» **Problem description**: The records below must be transcribed exactly, with each picture left out.

Items listed in a dataset

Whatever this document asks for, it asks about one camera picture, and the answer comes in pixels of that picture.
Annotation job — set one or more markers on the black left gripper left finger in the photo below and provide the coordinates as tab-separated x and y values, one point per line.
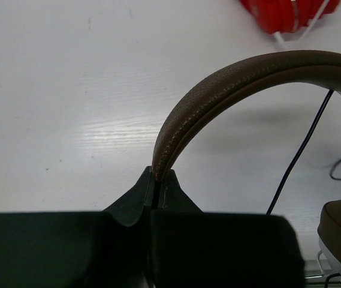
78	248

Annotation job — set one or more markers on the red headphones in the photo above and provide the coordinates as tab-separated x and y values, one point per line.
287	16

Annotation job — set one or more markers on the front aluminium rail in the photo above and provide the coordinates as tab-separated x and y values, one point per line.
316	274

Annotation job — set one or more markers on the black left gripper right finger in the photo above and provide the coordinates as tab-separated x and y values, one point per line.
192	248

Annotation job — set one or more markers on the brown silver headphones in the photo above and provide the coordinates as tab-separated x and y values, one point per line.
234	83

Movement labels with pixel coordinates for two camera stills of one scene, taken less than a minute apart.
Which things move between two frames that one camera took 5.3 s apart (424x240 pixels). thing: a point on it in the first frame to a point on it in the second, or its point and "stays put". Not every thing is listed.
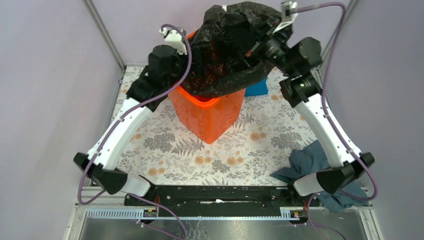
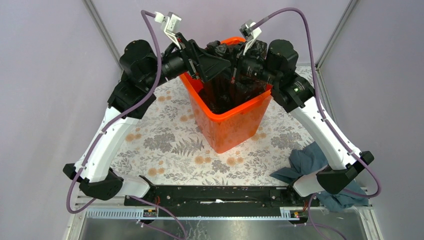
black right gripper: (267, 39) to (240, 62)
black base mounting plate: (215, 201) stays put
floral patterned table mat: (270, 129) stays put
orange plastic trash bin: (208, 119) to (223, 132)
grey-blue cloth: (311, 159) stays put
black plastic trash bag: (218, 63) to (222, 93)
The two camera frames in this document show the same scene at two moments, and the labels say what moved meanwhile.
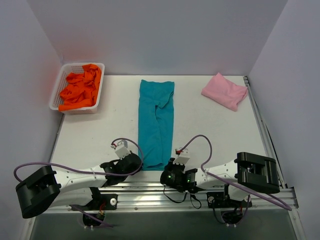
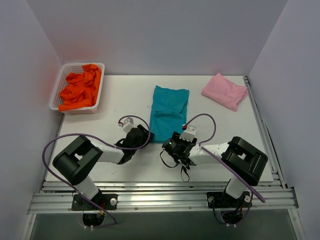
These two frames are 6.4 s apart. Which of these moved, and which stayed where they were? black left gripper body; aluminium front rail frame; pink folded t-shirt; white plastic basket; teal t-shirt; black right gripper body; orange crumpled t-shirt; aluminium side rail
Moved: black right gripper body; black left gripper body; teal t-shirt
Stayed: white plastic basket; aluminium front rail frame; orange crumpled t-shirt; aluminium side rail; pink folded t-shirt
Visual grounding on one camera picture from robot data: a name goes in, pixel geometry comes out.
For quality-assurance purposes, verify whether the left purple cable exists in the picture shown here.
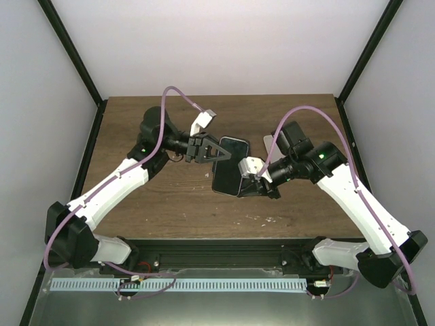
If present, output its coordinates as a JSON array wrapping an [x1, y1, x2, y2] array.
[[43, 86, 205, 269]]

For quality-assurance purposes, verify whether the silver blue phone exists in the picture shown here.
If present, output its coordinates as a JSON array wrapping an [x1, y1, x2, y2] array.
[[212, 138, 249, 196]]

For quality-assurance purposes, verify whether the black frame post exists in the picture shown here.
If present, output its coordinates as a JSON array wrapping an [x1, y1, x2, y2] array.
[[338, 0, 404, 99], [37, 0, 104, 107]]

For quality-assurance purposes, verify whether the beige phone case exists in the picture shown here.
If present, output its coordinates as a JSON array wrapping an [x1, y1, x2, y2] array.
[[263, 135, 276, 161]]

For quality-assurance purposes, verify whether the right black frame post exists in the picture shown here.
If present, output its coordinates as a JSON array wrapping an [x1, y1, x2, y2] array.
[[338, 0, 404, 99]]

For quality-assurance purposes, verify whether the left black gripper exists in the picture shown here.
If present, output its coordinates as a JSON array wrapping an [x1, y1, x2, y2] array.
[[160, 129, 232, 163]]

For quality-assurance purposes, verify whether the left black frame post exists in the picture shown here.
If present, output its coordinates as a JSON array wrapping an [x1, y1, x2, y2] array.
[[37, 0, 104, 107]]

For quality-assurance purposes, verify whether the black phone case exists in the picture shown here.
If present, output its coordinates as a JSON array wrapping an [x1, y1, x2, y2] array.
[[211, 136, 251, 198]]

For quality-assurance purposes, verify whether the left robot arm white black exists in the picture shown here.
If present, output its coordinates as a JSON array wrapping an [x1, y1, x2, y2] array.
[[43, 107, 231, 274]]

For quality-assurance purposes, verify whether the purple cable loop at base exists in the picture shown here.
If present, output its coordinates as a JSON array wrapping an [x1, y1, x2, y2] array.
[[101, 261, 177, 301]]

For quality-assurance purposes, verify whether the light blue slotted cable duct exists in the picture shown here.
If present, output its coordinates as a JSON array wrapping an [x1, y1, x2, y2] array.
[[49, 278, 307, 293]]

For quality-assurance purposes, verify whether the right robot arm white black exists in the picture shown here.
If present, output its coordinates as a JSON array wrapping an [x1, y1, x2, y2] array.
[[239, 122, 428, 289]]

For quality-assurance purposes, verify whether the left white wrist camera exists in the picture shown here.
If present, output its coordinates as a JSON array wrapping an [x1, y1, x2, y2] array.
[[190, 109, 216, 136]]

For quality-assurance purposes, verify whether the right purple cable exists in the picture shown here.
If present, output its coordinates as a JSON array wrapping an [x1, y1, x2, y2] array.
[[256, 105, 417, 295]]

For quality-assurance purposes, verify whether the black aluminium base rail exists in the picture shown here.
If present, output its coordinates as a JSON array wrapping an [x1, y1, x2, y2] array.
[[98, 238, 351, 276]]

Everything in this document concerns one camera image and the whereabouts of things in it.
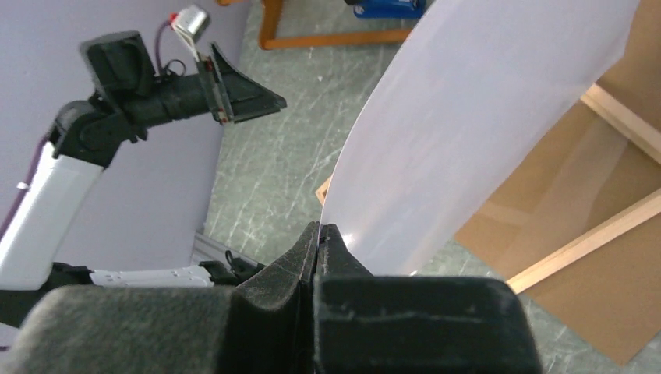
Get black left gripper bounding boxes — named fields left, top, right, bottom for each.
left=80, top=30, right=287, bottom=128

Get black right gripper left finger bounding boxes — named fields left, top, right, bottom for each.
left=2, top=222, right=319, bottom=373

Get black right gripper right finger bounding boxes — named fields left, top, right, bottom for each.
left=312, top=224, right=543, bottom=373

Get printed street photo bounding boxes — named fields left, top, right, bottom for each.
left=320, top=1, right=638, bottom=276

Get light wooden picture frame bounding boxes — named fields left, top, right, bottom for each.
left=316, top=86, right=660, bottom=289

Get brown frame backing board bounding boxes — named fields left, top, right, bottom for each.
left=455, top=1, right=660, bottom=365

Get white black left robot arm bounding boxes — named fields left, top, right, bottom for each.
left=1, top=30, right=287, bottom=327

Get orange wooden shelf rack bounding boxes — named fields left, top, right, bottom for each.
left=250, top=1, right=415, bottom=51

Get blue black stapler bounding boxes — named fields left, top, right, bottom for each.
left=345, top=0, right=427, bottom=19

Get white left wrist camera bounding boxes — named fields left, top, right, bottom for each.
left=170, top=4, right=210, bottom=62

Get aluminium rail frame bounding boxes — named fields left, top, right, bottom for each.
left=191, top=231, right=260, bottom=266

» **Worked solution**:
Whatever this document asks for, it asks about one camera picture, and the answer comes in pixels of that picture.
Annotation job — set one or more markers on the black left gripper left finger in the photo below and provide the coordinates as tab-separated x and y values, one point per line.
78	248

Annotation job — set one or more markers on the red headphones in the photo above and provide the coordinates as tab-separated x and y values, one point per line.
287	16

Annotation job — set one or more markers on the front aluminium rail in the photo above and provide the coordinates as tab-separated x and y values, one point per line.
316	274

Annotation job — set one or more markers on the black left gripper right finger in the photo above and provide the coordinates as tab-separated x and y values, one point per line.
192	248

Annotation job — set one or more markers on the brown silver headphones in the photo above and provide the coordinates as tab-separated x and y values, one point per line.
234	83

Movement labels with pixel coordinates for two camera stills of one scene, taken less than a minute apart.
Which things move between two frames that one camera took 5.3 s apart (424x240 pixels). thing: a point on it in the first frame to a point on it in the second, or its point and "stays put". Not every thing is listed.
black right gripper: (267, 39) to (240, 62)
black base mounting plate: (215, 201) stays put
floral patterned table mat: (270, 129) stays put
orange plastic trash bin: (208, 119) to (223, 132)
grey-blue cloth: (311, 159) stays put
black plastic trash bag: (218, 63) to (222, 93)
The two camera frames in this document show the same scene at two moments, and the labels say what moved meanwhile.
These two frames are 6.4 s apart. Which of these moved, and which stayed where they were? black left gripper body; aluminium front rail frame; pink folded t-shirt; white plastic basket; teal t-shirt; black right gripper body; orange crumpled t-shirt; aluminium side rail
Moved: black right gripper body; black left gripper body; teal t-shirt
Stayed: white plastic basket; aluminium front rail frame; orange crumpled t-shirt; aluminium side rail; pink folded t-shirt
Visual grounding on one camera picture from robot data: a name goes in, pixel geometry comes out.
For quality-assurance purposes, verify whether the left purple cable exists in the picture shown here.
If present, output its coordinates as a JSON array wrapping an [x1, y1, x2, y2] array.
[[43, 86, 205, 269]]

For quality-assurance purposes, verify whether the silver blue phone exists in the picture shown here.
If present, output its coordinates as a JSON array wrapping an [x1, y1, x2, y2] array.
[[212, 138, 249, 196]]

For quality-assurance purposes, verify whether the black frame post exists in the picture shown here.
If present, output its coordinates as a JSON array wrapping an [x1, y1, x2, y2] array.
[[338, 0, 404, 99], [37, 0, 104, 107]]

For quality-assurance purposes, verify whether the beige phone case exists in the picture shown here.
If present, output its coordinates as a JSON array wrapping an [x1, y1, x2, y2] array.
[[263, 135, 276, 161]]

For quality-assurance purposes, verify whether the right black frame post exists in the picture shown here.
If present, output its coordinates as a JSON array wrapping an [x1, y1, x2, y2] array.
[[338, 0, 404, 99]]

For quality-assurance purposes, verify whether the left black gripper exists in the picture shown here.
If present, output its coordinates as a JSON array wrapping an [x1, y1, x2, y2] array.
[[160, 129, 232, 163]]

For quality-assurance purposes, verify whether the left black frame post exists in the picture shown here.
If present, output its coordinates as a JSON array wrapping an [x1, y1, x2, y2] array.
[[37, 0, 104, 107]]

For quality-assurance purposes, verify whether the black phone case exists in the picture shown here.
If present, output its coordinates as a JSON array wrapping an [x1, y1, x2, y2] array.
[[211, 136, 251, 198]]

For quality-assurance purposes, verify whether the left robot arm white black exists in the picture shown here.
If present, output its coordinates as a JSON array wrapping an [x1, y1, x2, y2] array.
[[43, 107, 231, 274]]

For quality-assurance purposes, verify whether the purple cable loop at base exists in the picture shown here.
If present, output its coordinates as a JSON array wrapping an [x1, y1, x2, y2] array.
[[101, 261, 177, 301]]

For quality-assurance purposes, verify whether the light blue slotted cable duct exists in the picture shown here.
If present, output its coordinates as a JSON array wrapping an [x1, y1, x2, y2] array.
[[49, 278, 307, 293]]

For quality-assurance purposes, verify whether the right robot arm white black exists in the picture shown here.
If present, output its coordinates as a JSON array wrapping an [x1, y1, x2, y2] array.
[[239, 122, 428, 289]]

For quality-assurance purposes, verify whether the left white wrist camera exists in the picture shown here.
If present, output its coordinates as a JSON array wrapping an [x1, y1, x2, y2] array.
[[190, 109, 216, 136]]

For quality-assurance purposes, verify whether the right purple cable exists in the picture shown here.
If present, output its coordinates as a JSON array wrapping an [x1, y1, x2, y2] array.
[[256, 105, 417, 295]]

For quality-assurance purposes, verify whether the black aluminium base rail exists in the picture shown here.
If present, output its coordinates as a JSON array wrapping an [x1, y1, x2, y2] array.
[[98, 238, 351, 276]]

Everything in this document concerns one camera image and the whereabouts of things in it.
Get black left gripper bounding boxes — named fields left, top, right, bottom for each.
left=80, top=30, right=287, bottom=128

Get black right gripper left finger bounding boxes — named fields left, top, right, bottom for each.
left=2, top=222, right=319, bottom=373

Get black right gripper right finger bounding boxes — named fields left, top, right, bottom for each.
left=312, top=224, right=543, bottom=373

Get printed street photo bounding boxes — named fields left, top, right, bottom for each.
left=320, top=1, right=638, bottom=276

Get light wooden picture frame bounding boxes — named fields left, top, right, bottom for each.
left=316, top=86, right=660, bottom=289

Get brown frame backing board bounding boxes — named fields left, top, right, bottom for each.
left=455, top=1, right=660, bottom=365

Get white black left robot arm bounding boxes — named fields left, top, right, bottom for each.
left=1, top=30, right=287, bottom=327

Get orange wooden shelf rack bounding boxes — named fields left, top, right, bottom for each.
left=250, top=1, right=415, bottom=51

Get blue black stapler bounding boxes — named fields left, top, right, bottom for each.
left=345, top=0, right=427, bottom=19

Get white left wrist camera bounding boxes — named fields left, top, right, bottom for each.
left=170, top=4, right=210, bottom=62

Get aluminium rail frame bounding boxes — named fields left, top, right, bottom for each.
left=191, top=231, right=260, bottom=266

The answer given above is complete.